Brief:
In the material below, write out each line word for word and omit the pictures.
START Information supplied
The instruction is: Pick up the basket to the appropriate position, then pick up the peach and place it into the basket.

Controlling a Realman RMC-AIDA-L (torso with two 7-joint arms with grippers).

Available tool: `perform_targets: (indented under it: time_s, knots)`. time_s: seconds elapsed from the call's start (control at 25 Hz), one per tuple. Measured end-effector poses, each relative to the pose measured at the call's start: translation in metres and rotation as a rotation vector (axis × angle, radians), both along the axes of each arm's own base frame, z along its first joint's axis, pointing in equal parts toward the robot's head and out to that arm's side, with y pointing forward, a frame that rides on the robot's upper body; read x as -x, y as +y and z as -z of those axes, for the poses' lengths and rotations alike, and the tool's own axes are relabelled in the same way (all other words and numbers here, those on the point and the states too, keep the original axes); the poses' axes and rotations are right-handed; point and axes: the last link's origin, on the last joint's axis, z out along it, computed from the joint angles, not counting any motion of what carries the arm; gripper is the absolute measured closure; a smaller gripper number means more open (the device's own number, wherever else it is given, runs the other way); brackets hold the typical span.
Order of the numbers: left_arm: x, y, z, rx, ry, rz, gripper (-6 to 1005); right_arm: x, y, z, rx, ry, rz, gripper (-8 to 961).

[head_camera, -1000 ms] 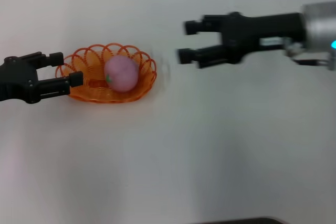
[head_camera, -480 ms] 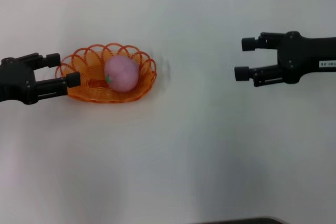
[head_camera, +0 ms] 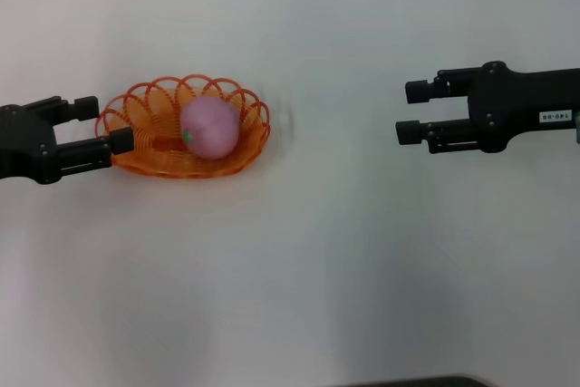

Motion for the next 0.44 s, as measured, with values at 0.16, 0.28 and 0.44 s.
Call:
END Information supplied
Written answer:
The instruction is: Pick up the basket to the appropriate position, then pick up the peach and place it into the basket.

Controlling a Realman RMC-AIDA-L (torso with two 7-joint arms with grippers).

Available tool: `perform_targets: (indented under it: time_s, knots)`. time_s: seconds elapsed from the call's start (control at 25 Hz), one per tuple. Measured end-effector poses, each relative to the pose measured at the call's start: translation in metres and rotation as a rotation vector (axis × angle, radians), both along the axes of each arm's own base frame, z along its first joint's axis, pointing in equal parts toward the robot's head and out to that arm's side, with y pointing forward, a frame that rides on the robot's upper body; read x as -x, y as +y and z as -z of those axes, for the poses' lengths and rotations alike, and the tool's own axes are relabelled in the same way (all other words and numbers here, those on the point and the states too, keep the original axes); the poses' axes and rotations are right-handed; point and axes: the last link's origin, on the last joint's axis, z out along it, computed from the joint angles, not counting any motion of what carries the arm; gripper is the absolute measured closure; a smaller gripper number means more open (the device's own number, wherever else it is given, runs the other way); brackets hold the typical span.
Order of the numbers: left_arm: x, y, z, rx, ry, rz, gripper (-6 to 1005); right_arm: x, y, z, rx, ry, rz, gripper (-8 to 961).

[head_camera, -1000 ms] 
[head_camera, -480 ms] 
[head_camera, +0 ms] 

Motion for the next 0.44 s, as measured, with values at 0.16, 0.28 and 0.44 s.
Call:

With this, the exercise is finished.